闇夜の移動?
登場人物
ライル:精霊使い。黒髪の華奢な男性
ユイナ:豹族の獣人。真紅の髪をなびかせ同色の瞳を持つ女性
キラに匿われている魂:フェントール第2王子
フラウ:アルマジロ系獣人。シメノ伯爵配下の騎士。金髪に緑の瞳の女性
シン :魔術学院の教授でライルの師
精霊達
シズク:泉の妖精。分身なので力は0
キラ :光の精霊。黒髪を後ろに束ね腰から下が鐘のような姿の女性
水晶に封印されていた魂を匿っている
ドモグ:土の精霊、モグラが2足歩行しているような姿
カマチ:風の精霊。風をまとうイタチのような姿
ミリ,ミル,ミレ:水の精霊、水神竜ミラカナチの娘。蛇の身体に女の子の頭と両手がある
夕飯と充分な休息を取ったあと、真夜中過ぎにユイナとライルは動き出すのだった。
「さて、ライル頼むにゃ。」
「うん。僕はライル、土の精霊『ドモグ』力を貸して」
ライルが呼ぶと、随分と馴染み深くなったモグラが2足歩行してるような土の精霊が現れた。
「まずは、トンネル掘りだったな?」
作戦会議にも出て、面白そうだな!と二つ返事で協力してくれることになったドモグは、ノリノリで聞いてきた。
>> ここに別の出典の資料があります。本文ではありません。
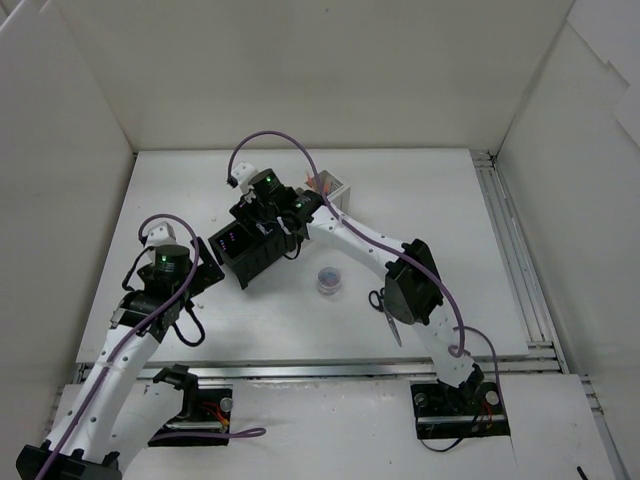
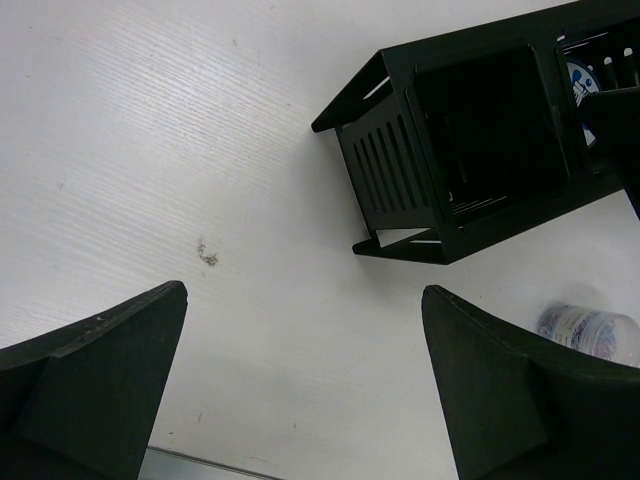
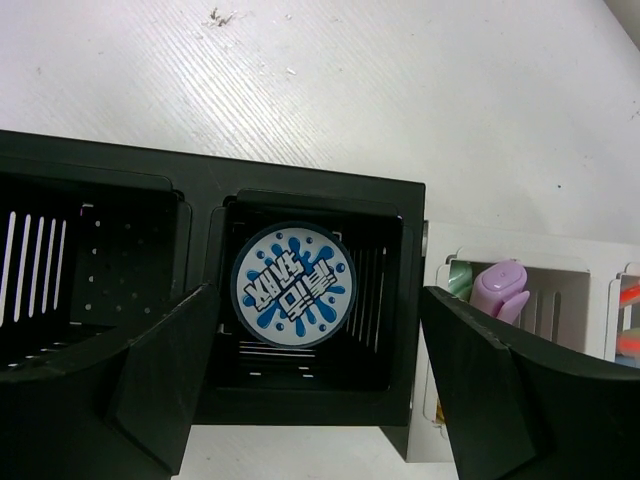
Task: Sort the stationery into containers
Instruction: Place the stationery in the storage box, then move the storage box to the center of the board.
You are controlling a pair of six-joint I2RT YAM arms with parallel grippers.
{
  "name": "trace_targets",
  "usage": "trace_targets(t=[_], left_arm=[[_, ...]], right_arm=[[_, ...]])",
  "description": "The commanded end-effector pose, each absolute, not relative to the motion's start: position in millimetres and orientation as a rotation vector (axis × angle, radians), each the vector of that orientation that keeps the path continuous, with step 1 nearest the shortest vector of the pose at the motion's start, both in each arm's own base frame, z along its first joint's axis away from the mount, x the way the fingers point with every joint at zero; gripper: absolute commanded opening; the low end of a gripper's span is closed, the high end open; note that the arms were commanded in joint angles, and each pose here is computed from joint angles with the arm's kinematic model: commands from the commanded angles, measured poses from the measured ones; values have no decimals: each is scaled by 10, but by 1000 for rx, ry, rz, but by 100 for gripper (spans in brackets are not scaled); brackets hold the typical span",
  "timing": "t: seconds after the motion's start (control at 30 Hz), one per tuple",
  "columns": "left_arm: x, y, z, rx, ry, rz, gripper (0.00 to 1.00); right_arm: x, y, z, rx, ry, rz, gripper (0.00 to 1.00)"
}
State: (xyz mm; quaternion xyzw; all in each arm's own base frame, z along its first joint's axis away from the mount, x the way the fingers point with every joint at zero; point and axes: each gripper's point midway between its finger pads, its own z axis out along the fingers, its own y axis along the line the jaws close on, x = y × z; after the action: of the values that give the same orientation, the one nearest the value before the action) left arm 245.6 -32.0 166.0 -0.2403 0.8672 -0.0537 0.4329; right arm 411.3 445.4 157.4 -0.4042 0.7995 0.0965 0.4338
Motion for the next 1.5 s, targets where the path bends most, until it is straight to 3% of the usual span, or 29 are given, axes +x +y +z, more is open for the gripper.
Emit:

「そうだよ。とりあえず屋敷からばれないように出ないとね。」
「ふむ。直径60cmくらいでいいよな?」
「にゃ!狭いにゃ!幅は良いけど、縦はもっと欲しいにゃ!」
「できなくはないが...そうすると時間もかかるし、崩落する危険も出てくるぞ。」
「でも60cmだと移動が苦しくて、移動の方に時間がかかっちゃうにゃ!」
「そこはわしに良い案がある。任せるがよい。」
「うっ...嫌な予感がするにゃ...」
胸を叩くドモグに警戒心MAXになるユイナだった。
「さて、沢山掘るし、仲間を呼んどいたぞ。召喚してくれ。」
「うん。僕はライル、土の精霊力を貸して」
「「「「「おぉー!!!」」」」」
「あれ?仲間呼ぶなら、穴大きめでもいけるんじゃ...?」
「早速、気合入れていくぞー!!」
「「「「「おぉー!!!」」」」」
ライルの疑問の声を振り切って掘り進み始めるドモグたち。
「......」
「...ごまかされてるにゃ...」
・・・
そうしてしばらく経つと、ドモグが仲間の土の精霊と共に意気揚々(いきようよう)と戻ってきた。
「予定通り掘り終わったぞ!」
「どこら辺に出るにゃ?」
「もちろん、攻めるポイントに近くなるように、拠点の南にある町のさらに向こう側だ。」
胸を張って言うドモグ。
「え!?いや、遠すぎ!そんなにほふく前進とか無理だから!」
「大丈夫、わしに考えがあると言っただろう。名付けて激流スライダーだ。」
「はっ?…」
「…そんなんばっかりにゃ…」
大体予想していたユイナは、ケモミミと尻尾がへニョンと力なく垂れ下がるのだった…。
「風のカマチに聞いたが、お前ら川下り楽しんだらしいじゃないか。」
「楽しんでないにゃ…」
ライルは記憶がよみがえったのか、遠くへ行ってしまっている…。
「そこでわしらもやってみたくてな。ミリ、ミル、ミレという水の精霊呼べるらしいじゃないか。そいつらに水流を流してもらって、カマチのやつに空気もらって、暗い所が見えないお前達はキラの姉さんに照らしてもらえば、完璧だ!」
ドモグや土の精霊がウキウキしながら説明してくれた。
「アホばっかりだな。」
シズクがバッサリ言うと、キラは(バカですが、スピードは速そうですね…土の精霊の力は作戦でも重要なので、気分良くなってもらった方が良いし)と呟きつつ、
「作戦でも有効そうなので、予行練習と行きましょうか!」
と良い笑顔で言った。王子の「ファイトです〜。」という小さな声が、苦笑いと共に聞こえた気がした…。
ライルが真っ白な顔で、ミリ、ミル、ミレとカマチを呼び出すと、全員やる気満々だった。ドモグが楽しそうに
「大丈夫だって。ちょっと急カーブやアップダウン、ループがあるだけだから♪」
と言ってきたので、ユイナが
「じゃあ先頭はドモグのおっさんと、土の精霊たちでよろしくにゃ〜。」
とクッションを確保しつつ、超ハイテンションの精霊に囲まれて、
「フラウ、シン教授、では先に逝くにゃ〜…」
とライルと共に、夜中の高速ウォータースライダーに飛び込むのだった。